# Das schwarze Auge - Memoria



## Manaldheilungl (30. Juli 2013)

Moin,
habe vor kurzem gelesen das in naher Zukunft das neue DSA - Memoria veröffentlicht wird und da ich selbst ein großer DSA und Adventure Fan bin dachte ich mir ich mach mal einen Thread dazu auf.

Hab gelesen das es an die Handlung von Satinavs Ketten anknüpfen soll und die Jungs von Adventure Corner haben dem Spiel sogar schon ein "sehr gut" im preview gegeben.

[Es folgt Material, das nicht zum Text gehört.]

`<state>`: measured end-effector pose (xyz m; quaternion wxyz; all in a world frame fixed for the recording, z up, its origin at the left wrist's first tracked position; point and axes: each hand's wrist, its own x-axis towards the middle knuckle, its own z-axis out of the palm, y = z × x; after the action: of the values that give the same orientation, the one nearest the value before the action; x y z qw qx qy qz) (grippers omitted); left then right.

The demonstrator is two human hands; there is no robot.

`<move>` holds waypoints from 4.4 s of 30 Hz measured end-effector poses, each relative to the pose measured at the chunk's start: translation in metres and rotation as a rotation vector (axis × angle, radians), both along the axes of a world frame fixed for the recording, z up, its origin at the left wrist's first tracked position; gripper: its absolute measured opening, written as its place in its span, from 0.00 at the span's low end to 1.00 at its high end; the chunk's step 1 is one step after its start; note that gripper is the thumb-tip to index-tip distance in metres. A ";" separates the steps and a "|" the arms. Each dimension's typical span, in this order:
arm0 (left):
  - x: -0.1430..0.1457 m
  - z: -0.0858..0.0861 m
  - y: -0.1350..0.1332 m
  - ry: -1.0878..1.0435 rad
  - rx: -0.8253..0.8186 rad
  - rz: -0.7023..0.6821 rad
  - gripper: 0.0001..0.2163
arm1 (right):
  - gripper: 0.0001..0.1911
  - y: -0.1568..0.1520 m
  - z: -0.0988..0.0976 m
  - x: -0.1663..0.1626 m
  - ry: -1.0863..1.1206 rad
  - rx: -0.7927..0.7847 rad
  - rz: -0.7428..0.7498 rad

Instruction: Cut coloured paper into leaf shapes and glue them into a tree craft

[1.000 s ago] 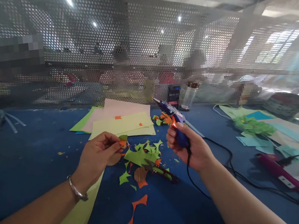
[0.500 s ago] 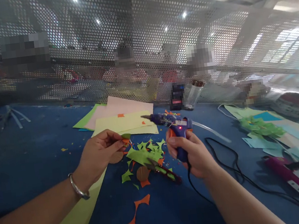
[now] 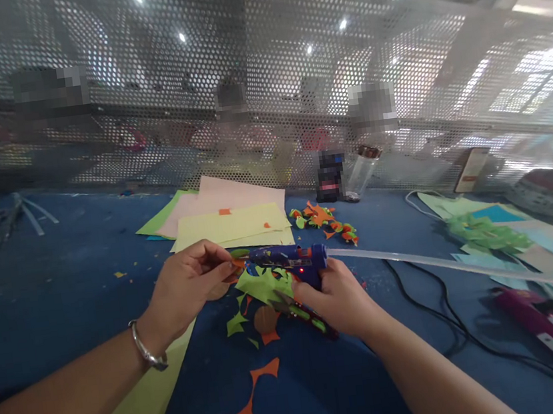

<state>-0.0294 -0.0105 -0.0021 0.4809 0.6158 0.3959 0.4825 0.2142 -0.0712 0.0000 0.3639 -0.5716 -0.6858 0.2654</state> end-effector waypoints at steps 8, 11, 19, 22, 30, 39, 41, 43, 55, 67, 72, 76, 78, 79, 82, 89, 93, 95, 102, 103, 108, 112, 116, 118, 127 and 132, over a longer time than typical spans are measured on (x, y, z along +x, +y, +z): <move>0.001 0.006 -0.003 0.023 -0.013 0.009 0.09 | 0.11 -0.002 0.004 -0.003 0.000 -0.012 0.011; 0.001 0.007 -0.004 0.019 -0.008 0.012 0.09 | 0.11 -0.002 0.003 -0.001 -0.012 -0.010 0.009; 0.002 0.009 -0.005 0.046 0.000 0.022 0.08 | 0.10 -0.002 0.001 0.000 -0.069 -0.006 -0.028; 0.002 0.010 -0.005 0.061 0.007 0.030 0.07 | 0.10 -0.002 0.001 0.001 -0.067 0.001 -0.023; 0.001 0.008 -0.004 0.056 0.015 0.036 0.07 | 0.09 -0.002 0.003 0.000 -0.063 0.001 -0.034; 0.002 0.009 -0.006 0.073 0.022 0.065 0.08 | 0.09 -0.002 0.002 0.000 -0.063 0.029 -0.047; 0.002 0.010 -0.006 0.067 0.021 0.066 0.08 | 0.10 -0.002 0.002 0.000 -0.064 0.027 -0.046; 0.001 0.010 -0.006 0.062 0.015 0.069 0.08 | 0.11 -0.002 0.002 0.000 -0.070 0.029 -0.052; 0.002 0.010 -0.007 -0.044 0.084 0.085 0.10 | 0.22 0.015 -0.010 0.016 0.035 -0.136 -0.130; 0.011 0.003 -0.014 -0.173 -0.191 -0.118 0.13 | 0.22 0.030 -0.023 0.027 0.367 -0.394 -0.266; 0.012 -0.001 -0.016 -0.102 -0.162 -0.159 0.13 | 0.25 0.031 -0.026 0.033 0.178 -0.336 -0.342; 0.010 -0.003 -0.018 0.020 -0.076 -0.168 0.14 | 0.24 0.027 -0.016 0.040 -0.053 -0.215 -0.389; 0.010 -0.003 -0.019 0.089 -0.027 -0.178 0.14 | 0.20 0.021 -0.009 0.036 -0.141 -0.113 -0.418; 0.010 -0.003 -0.020 0.118 -0.011 -0.187 0.14 | 0.18 0.016 -0.005 0.030 -0.250 0.011 -0.399; 0.010 -0.003 -0.022 0.174 0.006 -0.214 0.13 | 0.17 0.001 -0.001 0.006 -0.273 0.208 -0.193; 0.013 -0.010 -0.021 0.222 0.029 -0.237 0.14 | 0.11 -0.019 -0.008 -0.024 -0.302 0.365 0.131; 0.015 -0.013 -0.021 0.198 0.016 -0.234 0.15 | 0.06 -0.019 -0.010 -0.023 -0.358 0.440 0.130; 0.016 -0.014 -0.022 0.176 0.012 -0.232 0.15 | 0.06 -0.019 -0.011 -0.023 -0.368 0.463 0.140; 0.020 -0.009 -0.028 0.011 -0.086 -0.227 0.13 | 0.06 -0.019 -0.014 -0.023 -0.389 0.535 0.150; 0.020 -0.007 -0.030 -0.016 -0.111 -0.229 0.12 | 0.06 -0.018 -0.014 -0.023 -0.390 0.550 0.145; 0.022 0.001 -0.036 -0.053 -0.196 -0.238 0.06 | 0.07 -0.018 -0.014 -0.022 -0.401 0.592 0.124; 0.022 0.000 -0.036 -0.045 -0.177 -0.268 0.08 | 0.07 -0.019 -0.015 -0.022 -0.397 0.597 0.123; 0.021 -0.004 -0.033 -0.041 -0.148 -0.293 0.10 | 0.07 -0.019 -0.015 -0.022 -0.397 0.576 0.125; 0.020 -0.005 -0.031 -0.034 -0.144 -0.293 0.10 | 0.07 -0.019 -0.015 -0.022 -0.392 0.565 0.123; 0.021 -0.005 -0.030 -0.049 -0.161 -0.275 0.10 | 0.07 -0.020 -0.014 -0.023 -0.340 0.515 0.138; 0.021 -0.003 -0.032 -0.053 -0.162 -0.269 0.10 | 0.07 -0.020 -0.014 -0.023 -0.328 0.502 0.133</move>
<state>-0.0080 -0.0421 -0.0054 0.5996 0.6094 0.3347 0.3964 0.1910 -0.0913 -0.0137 0.3603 -0.4527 -0.8155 0.0151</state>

www.adventurecorner.de/previews/450/memoria

Wer freut sich den genau wie ich auf den neuen Teil von DSA?


----------



## Foxwood (1. August 2013)

Ich hab das auch schon mitbekommen und freu mich wie blöde drauf. Und wenn man sich die ersten Previews durchliest, hat man auch allen Grund zu Freude.
http://www.spieletester.com/preview/das-schwarze-auge-memoria/


----------



## Manaldheilungl (1. August 2013)

Ja, das Spiel muss echt richtig gut sein. Bin sowas von gespannt wie die Story von Geron weiter geht!


----------



## Morwenth (1. August 2013)

Geron war schon ne coole Sau, irgendwo. Hatte was vom "Tellerwäscher" zum "Abenteurer".
Ich fand es auch gut, dass die Geschichte mal etwas "düsterer" Begonnen hatte, hoffe, dass dieses Thema beibehalten wird.

Wisst ihr eigentlich, ob man schon einige "bekannte" Charaktere aus Satinavs Ketten wieder sehen wird?


----------



## Manaldheilungl (2. August 2013)

Von dem was ich bis jetzt gesehen habe scheint es ja schon recht düster zu sein (Der Rabe und alles...)!

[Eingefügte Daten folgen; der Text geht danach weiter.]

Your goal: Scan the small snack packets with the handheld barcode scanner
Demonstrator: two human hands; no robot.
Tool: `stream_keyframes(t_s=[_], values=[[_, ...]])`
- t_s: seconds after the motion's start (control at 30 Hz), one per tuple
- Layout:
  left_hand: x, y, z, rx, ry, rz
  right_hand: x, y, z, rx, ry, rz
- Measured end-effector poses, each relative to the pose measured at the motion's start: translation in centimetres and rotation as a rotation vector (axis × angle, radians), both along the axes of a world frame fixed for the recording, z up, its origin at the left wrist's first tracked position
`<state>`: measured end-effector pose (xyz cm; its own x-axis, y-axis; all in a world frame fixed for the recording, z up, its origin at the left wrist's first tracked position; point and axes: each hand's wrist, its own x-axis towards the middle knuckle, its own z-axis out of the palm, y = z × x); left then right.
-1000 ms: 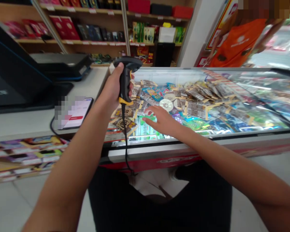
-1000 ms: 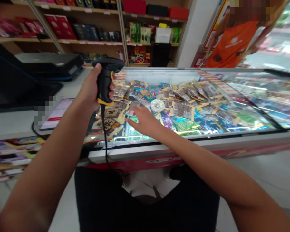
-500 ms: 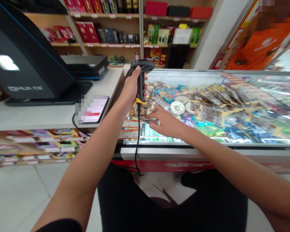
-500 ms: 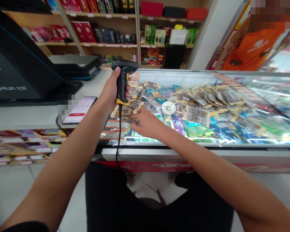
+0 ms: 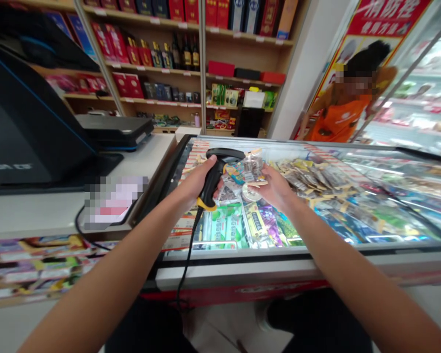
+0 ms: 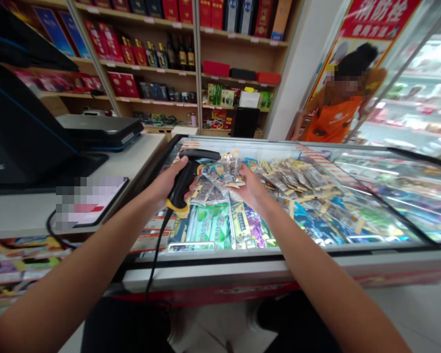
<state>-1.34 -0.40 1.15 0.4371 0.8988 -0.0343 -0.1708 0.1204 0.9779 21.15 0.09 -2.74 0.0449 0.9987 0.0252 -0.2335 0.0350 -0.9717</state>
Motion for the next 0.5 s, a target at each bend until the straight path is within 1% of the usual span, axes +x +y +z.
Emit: stream_keyframes(t_s=[0.07,0.17,0.3,0.33,0.4,0.43,0.5], values=[[0.1,0.0,-0.2,0.006,0.023,-0.003,0.4,0.3,-0.9,0.036,-0.063,-0.034],[0.1,-0.1,0.0,0.023,0.018,-0.001,0.8,0.5,-2.0,0.072,-0.140,-0.046],[0.0,-0.3,0.2,0.025,0.015,0.006,1.1,0.9,-2.8,0.048,-0.105,-0.084],[0.0,-0.2,0.2,0.023,0.020,0.010,1.2,0.9,-2.7,0.053,-0.121,-0.094],[0.0,0.0,0.2,0.019,0.026,0.027,1.8,0.7,-2.2,0.101,-0.227,-0.136],[0.0,0.1,0.1,0.015,0.025,0.042,2.3,0.6,-1.7,0.142,-0.311,-0.178],[-0.1,0.4,0.1,0.005,0.016,0.074,3.8,0.1,-0.5,0.265,-0.534,-0.316]])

Ansonsten ist es halt die klassische DSA Story... man fängt als Bauer an und arbeitet sich nach oben. Hab mal mit ein paar Freunden DSA als Rollenspiel ausprobiert und es war echt toll! Daher finde ich die DSA Reihe von Deadalic auch so cool. Sie kommt sehr gut an das Gefühl des Rollenspiels heran!


----------



## Foxwood (5. August 2013)

Soweit mir bekannt handelt Memoria wieder von Geron und Nuri. Ich bin jedenfalls schon sehr gespannt, vor allem auf die etwas dunklere Präsentation. Im direkten Vergleich zu einem dunklen, erwachsenen "The Witcher" beispielsweise ist die DSA-Welt ja ungleich vielschichtiger, aber eben nicht so ernst und düster. Was das angeht, bin ich sehr gespannt, wie "Memoria" auftreten wird. Ich stelle mir das als sehr reizvolle Mischung vor. 

Update:
Mittlerweile sind auch Einzelheiten zu der Collector's Edition bekannt geworden. Und die lesen sich hervorragend :-)

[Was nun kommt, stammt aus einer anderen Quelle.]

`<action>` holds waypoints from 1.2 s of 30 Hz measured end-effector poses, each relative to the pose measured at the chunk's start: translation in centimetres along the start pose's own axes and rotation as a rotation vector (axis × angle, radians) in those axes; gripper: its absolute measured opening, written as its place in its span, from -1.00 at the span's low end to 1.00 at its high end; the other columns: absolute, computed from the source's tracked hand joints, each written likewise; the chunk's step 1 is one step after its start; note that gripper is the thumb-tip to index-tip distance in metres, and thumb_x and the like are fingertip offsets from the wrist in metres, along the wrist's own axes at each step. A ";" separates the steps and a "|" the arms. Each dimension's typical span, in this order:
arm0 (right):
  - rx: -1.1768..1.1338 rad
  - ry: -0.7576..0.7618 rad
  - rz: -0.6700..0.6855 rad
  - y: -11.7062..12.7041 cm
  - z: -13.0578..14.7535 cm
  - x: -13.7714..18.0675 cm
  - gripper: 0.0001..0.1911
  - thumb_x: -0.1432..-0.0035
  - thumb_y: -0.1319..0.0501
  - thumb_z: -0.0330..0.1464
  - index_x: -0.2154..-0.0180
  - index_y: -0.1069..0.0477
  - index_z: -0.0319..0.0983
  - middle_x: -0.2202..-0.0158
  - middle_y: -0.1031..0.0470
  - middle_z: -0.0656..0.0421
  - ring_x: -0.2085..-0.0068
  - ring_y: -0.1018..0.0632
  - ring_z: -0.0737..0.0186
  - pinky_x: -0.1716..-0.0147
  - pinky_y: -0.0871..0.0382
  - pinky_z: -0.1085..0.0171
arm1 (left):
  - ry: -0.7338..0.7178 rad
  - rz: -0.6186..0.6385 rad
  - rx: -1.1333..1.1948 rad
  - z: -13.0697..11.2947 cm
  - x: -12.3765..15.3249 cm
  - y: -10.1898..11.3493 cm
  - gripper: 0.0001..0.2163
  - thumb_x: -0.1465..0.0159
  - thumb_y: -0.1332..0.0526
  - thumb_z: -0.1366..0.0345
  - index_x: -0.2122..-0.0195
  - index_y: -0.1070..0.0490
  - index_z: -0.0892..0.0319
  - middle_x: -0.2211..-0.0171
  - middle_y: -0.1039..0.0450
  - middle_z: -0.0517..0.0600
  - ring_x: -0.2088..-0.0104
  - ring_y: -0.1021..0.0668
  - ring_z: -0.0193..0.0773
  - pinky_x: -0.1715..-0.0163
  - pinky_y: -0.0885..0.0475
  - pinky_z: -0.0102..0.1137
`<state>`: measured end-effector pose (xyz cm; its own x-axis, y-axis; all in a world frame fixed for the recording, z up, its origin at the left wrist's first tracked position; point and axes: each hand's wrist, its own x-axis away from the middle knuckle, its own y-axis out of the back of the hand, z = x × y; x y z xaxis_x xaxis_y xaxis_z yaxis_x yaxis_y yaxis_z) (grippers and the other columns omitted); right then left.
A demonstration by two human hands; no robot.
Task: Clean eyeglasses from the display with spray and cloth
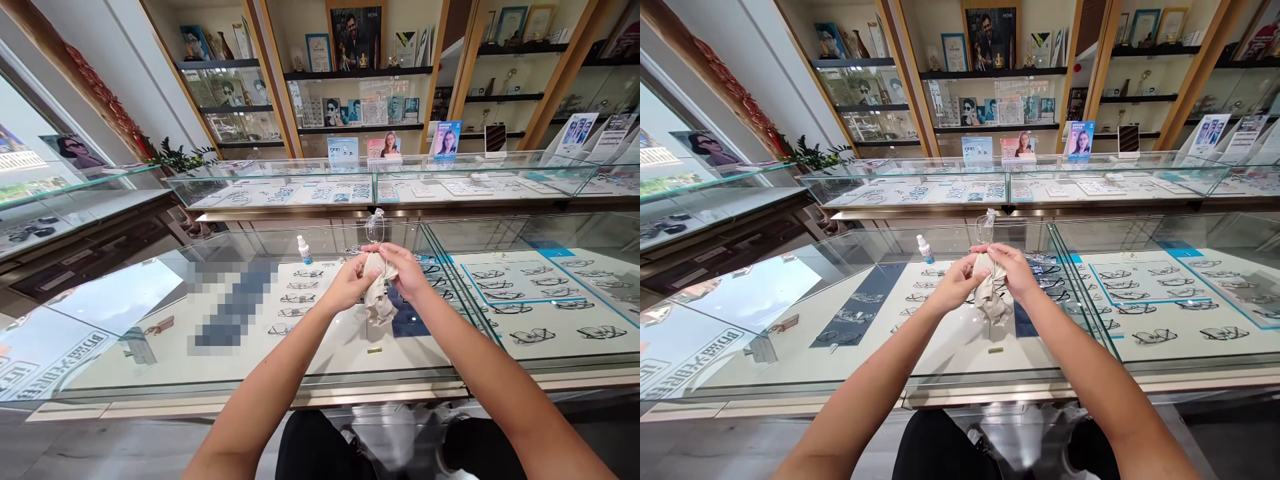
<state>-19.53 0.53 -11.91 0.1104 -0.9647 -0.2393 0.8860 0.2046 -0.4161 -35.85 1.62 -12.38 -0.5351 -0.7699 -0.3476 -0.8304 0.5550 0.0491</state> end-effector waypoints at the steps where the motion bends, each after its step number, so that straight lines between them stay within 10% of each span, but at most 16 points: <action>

Video-DVD "Making of DSA Memoria"
Audio-CD mit Soundtrack von DSA Memoria
Gefaltetes Wendeposter
Exklusives DSA Memoria-Mousepad mit der legendären Tempelfestung Drakonia
Acht DSA-Charakterkarten
Aufwändiges Artbook "Die Entstehung von DSA Memoria"


----------



## Manaldheilungl (2. September 2013)

Memoria ist ja nun endlich erschienen und ich muss sagen das es mir sehr gut gefällt! Hab das ganze Wochenende gezockt und geknobbelt... :-)

Hab auch noch ein nettes Review zum Spiel gefunden, das meine Gedanken zu memoria ganz gut wiederspiegelt:
http://www.eurogamer.de/articles/2013-08-30-das-schwarze-auge-memoria-test


----------



## Foxwood (23. September 2013)

Ich bin jetzt auch aus dem Urlaub zurück und werde mir Memoria die Tage holen. Wie gefällt es Dir denn bis jetzt? Erzähl mal ein bißchen ^^


----------



## Manaldheilungl (26. September 2013)

Hey Foxwood, hoffe dein Urlaub war schön!

Hab im Spiel schon einige Stunden verbracht und mir gefällt es bis jetzt sehr gut! Das Spiel ist wie auch sein Vorgänger sehr schön gezeichnet und stellt Aventurien (einmal mehr) sehr schön und detailreich dar. Die Dialoge sind ebenfalls sehr durchdacht geschrieben und unterstreichen die Atmosphäre noch zusätzlich. Ich kann dir also nur zum Kauf raten, das Geld wird sich lohnen.


----------



## tandalier (12. März 2014)

auch wenn der Thread schon älter ist - kann das Spiel auch nur empfehlen.
Zählt in meinen Augen zu den wenigen Spielen des DSA-Universums, die man spielen kann ohne gleich an jeder Ecke Fehler zu finden.


----------



## SchiroME54 (14. Januar 2015)

Ich persönlich fand ja Satinavs Ketten atmosphärischer.


----------